● ASSIGNMENT
A single figure is required: the number of lines in the listing below containing the word "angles".

──────── DATA

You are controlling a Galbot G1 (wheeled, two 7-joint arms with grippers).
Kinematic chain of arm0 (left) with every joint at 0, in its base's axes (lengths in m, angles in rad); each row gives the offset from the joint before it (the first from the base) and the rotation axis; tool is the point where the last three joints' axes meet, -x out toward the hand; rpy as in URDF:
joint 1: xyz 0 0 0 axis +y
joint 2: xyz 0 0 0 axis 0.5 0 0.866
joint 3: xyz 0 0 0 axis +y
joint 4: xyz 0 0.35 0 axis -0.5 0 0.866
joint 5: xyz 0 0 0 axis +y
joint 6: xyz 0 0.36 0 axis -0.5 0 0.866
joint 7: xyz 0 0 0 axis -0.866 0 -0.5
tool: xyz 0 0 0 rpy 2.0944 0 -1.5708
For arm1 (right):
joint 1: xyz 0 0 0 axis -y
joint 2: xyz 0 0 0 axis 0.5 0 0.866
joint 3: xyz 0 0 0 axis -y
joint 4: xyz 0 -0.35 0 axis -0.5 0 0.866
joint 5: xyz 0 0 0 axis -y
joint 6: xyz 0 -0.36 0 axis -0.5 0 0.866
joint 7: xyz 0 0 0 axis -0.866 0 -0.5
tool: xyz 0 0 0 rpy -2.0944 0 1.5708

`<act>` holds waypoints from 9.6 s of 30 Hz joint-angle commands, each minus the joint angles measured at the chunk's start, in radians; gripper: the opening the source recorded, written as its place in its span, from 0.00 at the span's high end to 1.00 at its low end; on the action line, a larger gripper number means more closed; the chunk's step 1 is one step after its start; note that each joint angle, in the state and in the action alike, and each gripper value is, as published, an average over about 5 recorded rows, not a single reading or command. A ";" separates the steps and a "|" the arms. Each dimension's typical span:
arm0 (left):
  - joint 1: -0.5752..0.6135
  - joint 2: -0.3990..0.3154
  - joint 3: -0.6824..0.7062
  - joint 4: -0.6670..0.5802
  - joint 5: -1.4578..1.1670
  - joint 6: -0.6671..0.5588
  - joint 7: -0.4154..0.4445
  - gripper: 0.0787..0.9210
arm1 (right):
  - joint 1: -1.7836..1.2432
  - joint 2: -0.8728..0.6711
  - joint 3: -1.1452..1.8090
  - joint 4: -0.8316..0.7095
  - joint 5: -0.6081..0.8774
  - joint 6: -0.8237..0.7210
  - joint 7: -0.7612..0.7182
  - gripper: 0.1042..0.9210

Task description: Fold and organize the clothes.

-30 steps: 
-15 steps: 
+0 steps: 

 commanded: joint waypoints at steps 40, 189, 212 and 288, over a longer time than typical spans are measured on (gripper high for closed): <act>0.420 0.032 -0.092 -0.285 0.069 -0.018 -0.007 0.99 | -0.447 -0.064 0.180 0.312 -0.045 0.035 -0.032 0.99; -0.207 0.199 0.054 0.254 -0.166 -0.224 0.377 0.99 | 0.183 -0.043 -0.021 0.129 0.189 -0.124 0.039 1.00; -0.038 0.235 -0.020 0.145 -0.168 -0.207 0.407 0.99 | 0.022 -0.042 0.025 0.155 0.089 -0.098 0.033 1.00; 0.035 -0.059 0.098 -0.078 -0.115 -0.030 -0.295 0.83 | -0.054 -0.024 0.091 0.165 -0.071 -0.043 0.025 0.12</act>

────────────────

● SOLUTION
2